- [What the exercise asks]: Exact copies of all the records are the expected output.

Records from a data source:
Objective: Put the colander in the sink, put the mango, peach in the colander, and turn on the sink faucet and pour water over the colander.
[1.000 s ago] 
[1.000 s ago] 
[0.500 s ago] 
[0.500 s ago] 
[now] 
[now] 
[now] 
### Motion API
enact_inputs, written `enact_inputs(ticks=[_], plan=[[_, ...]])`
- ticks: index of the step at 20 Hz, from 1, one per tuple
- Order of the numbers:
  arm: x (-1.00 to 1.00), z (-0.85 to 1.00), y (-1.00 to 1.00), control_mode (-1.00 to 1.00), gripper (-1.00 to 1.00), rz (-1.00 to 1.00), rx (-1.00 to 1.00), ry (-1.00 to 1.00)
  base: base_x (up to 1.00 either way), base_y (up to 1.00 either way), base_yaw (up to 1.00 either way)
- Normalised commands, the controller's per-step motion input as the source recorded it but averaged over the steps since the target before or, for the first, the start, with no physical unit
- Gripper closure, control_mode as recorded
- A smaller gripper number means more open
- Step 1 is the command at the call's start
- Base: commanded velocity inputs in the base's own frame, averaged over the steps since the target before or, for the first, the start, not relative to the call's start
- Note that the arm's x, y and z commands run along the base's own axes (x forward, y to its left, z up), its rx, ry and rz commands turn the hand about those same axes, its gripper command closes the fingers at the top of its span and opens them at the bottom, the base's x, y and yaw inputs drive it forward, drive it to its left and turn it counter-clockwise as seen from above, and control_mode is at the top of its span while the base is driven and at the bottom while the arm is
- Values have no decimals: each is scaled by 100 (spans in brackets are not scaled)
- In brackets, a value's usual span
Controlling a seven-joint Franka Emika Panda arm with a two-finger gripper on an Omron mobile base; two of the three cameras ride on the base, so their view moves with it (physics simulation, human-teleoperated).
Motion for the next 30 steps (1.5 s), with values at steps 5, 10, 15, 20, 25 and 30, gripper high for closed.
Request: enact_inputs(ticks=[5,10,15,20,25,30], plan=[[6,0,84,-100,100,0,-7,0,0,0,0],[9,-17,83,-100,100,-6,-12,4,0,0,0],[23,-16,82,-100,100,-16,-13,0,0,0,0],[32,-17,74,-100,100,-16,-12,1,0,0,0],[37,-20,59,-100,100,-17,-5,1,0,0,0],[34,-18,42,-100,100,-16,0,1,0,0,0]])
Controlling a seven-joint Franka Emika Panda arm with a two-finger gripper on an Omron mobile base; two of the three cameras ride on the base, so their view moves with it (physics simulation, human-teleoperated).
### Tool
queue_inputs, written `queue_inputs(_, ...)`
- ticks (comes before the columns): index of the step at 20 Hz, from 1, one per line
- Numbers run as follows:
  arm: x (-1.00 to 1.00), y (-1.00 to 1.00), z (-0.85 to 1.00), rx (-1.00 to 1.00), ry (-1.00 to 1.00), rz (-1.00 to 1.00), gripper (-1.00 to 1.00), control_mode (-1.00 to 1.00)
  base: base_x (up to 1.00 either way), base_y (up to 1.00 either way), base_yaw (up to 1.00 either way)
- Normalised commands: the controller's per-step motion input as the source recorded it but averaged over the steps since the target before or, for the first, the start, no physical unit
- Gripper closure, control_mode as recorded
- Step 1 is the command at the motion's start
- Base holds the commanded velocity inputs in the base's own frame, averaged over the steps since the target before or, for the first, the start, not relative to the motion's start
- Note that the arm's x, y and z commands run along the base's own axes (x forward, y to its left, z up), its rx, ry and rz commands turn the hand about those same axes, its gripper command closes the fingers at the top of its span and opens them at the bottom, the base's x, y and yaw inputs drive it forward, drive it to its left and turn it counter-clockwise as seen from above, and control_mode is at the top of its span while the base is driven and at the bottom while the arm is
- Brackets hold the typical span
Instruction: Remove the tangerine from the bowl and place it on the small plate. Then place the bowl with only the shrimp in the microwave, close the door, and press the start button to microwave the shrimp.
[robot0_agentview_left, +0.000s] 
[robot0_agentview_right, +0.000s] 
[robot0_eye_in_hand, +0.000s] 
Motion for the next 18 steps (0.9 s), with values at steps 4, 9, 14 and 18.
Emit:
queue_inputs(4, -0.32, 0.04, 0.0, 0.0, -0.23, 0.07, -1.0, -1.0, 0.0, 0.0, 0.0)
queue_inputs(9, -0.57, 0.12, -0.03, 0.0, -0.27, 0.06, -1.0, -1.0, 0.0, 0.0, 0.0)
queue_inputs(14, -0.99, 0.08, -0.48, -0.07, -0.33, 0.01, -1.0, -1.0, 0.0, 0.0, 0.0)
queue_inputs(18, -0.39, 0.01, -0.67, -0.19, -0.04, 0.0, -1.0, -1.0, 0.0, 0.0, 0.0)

- [Completed exercise]:
Objective: Put the colander in the sink, put the mango, peach in the colander, and turn on the sink faucet and pour water over the colander.
[1.000 s ago] 
[1.000 s ago] 
[0.500 s ago] 
[0.500 s ago] 
[now] 
[now] 
[now] 
### Motion API
enact_inputs, written `enact_inputs(ticks=[_], plan=[[_, ...]])`
- ticks: index of the step at 20 Hz, from 1, one per tuple
- Order of the numbers:
  arm: x (-1.00 to 1.00), z (-0.85 to 1.00), y (-1.00 to 1.00), control_mode (-1.00 to 1.00), gripper (-1.00 to 1.00), rz (-1.00 to 1.00), rx (-1.00 to 1.00), ry (-1.00 to 1.00)
  base: base_x (up to 1.00 either way), base_y (up to 1.00 either way), base_yaw (up to 1.00 either way)
- Normalised commands, the controller's per-step motion input as the source recorded it but averaged over the steps since the target before or, for the first, the start, with no physical unit
- Gripper closure, control_mode as recorded
- A smaller gripper number means more open
- Step 1 is the command at the call's start
- Base: commanded velocity inputs in the base's own frame, averaged over the steps since the target before or, for the first, the start, not relative to the call's start
- Note that the arm's x, y and z commands run along the base's own axes (x forward, y to its left, z up), its rx, ry and rz commands turn the hand about those same axes, its gripper command closes the fingers at the top of its span and opens them at the bottom, the base's x, y and yaw inputs drive it forward, drive it to its left and turn it counter-clockwise as seen from above, and control_mode is at the top of its span while the base is driven and at the bottom while the arm is
- Values have no decimals: each is scaled by 100 (spans in brackets are not scaled)
- In brackets, a value's usual span
Controlling a seven-joint Franka Emika Panda arm with a two-finger gripper on an Omron mobile base; two of the three cameras ride on the base, so their view moves with it (physics simulation, human-teleoperated).
Motion for the next 30 steps (1.5 s), with values at steps 5, 10, 15, 20, 25 and 30, gripper high for closed.
Request: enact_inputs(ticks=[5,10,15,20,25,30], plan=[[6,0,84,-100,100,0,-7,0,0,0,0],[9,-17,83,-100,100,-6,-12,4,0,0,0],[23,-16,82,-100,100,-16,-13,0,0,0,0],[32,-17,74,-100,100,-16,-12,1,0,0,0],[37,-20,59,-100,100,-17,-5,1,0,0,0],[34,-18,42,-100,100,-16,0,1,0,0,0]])
Controlling a seven-joint Franka Emika Panda arm with a two-finger gripper on an Omron mobile base; two of the three cameras ride on the base, so their view moves with it (physics simulation, human-teleoperated).
### Tool
queue_inputs, written `queue_inputs(_, ...)`
- ticks (comes before the columns): index of the step at 20 Hz, from 1, one per line
- Numbers run as follows:
  arm: x (-1.00 to 1.00), y (-1.00 to 1.00), z (-0.85 to 1.00), rx (-1.00 to 1.00), ry (-1.00 to 1.00), rz (-1.00 to 1.00), gripper (-1.00 to 1.00), control_mode (-1.00 to 1.00)
  base: base_x (up to 1.00 either way), base_y (up to 1.00 either way), base_yaw (up to 1.00 either way)
- Normalised commands: the controller's per-step motion input as the source recorded it but averaged over the steps since the target before or, for the first, the start, no physical unit
- Gripper closure, control_mode as recorded
- Step 1 is the command at the motion's start
- Base holds the commanded velocity inputs in the base's own frame, averaged over the steps since the target before or, for the first, the start, not relative to the motion's start
- Note that the arm's x, y and z commands run along the base's own axes (x forward, y to its left, z up), its rx, ry and rz commands turn the hand about those same axes, its gripper command closes the fingers at the top of its span and opens them at the bottom, the base's x, y and yaw inputs drive it forward, drive it to its left and turn it counter-clockwise as seen from above, and control_mode is at the top of its span while the base is driven and at the bottom while the arm is
- Brackets hold the typical span
Instruction: Remove the tangerine from the bowl and place it on the small plate. Then place the bowl with only the shrimp in the microwave, close the door, and press the start button to microwave the shrimp.
[robot0_agentview_left, +0.000s] 
[robot0_agentview_right, +0.000s] 
[robot0_eye_in_hand, +0.000s] 
Motion for the next 18 steps (0.9 s), with values at steps 4, 9, 14 and 18.
Emit:
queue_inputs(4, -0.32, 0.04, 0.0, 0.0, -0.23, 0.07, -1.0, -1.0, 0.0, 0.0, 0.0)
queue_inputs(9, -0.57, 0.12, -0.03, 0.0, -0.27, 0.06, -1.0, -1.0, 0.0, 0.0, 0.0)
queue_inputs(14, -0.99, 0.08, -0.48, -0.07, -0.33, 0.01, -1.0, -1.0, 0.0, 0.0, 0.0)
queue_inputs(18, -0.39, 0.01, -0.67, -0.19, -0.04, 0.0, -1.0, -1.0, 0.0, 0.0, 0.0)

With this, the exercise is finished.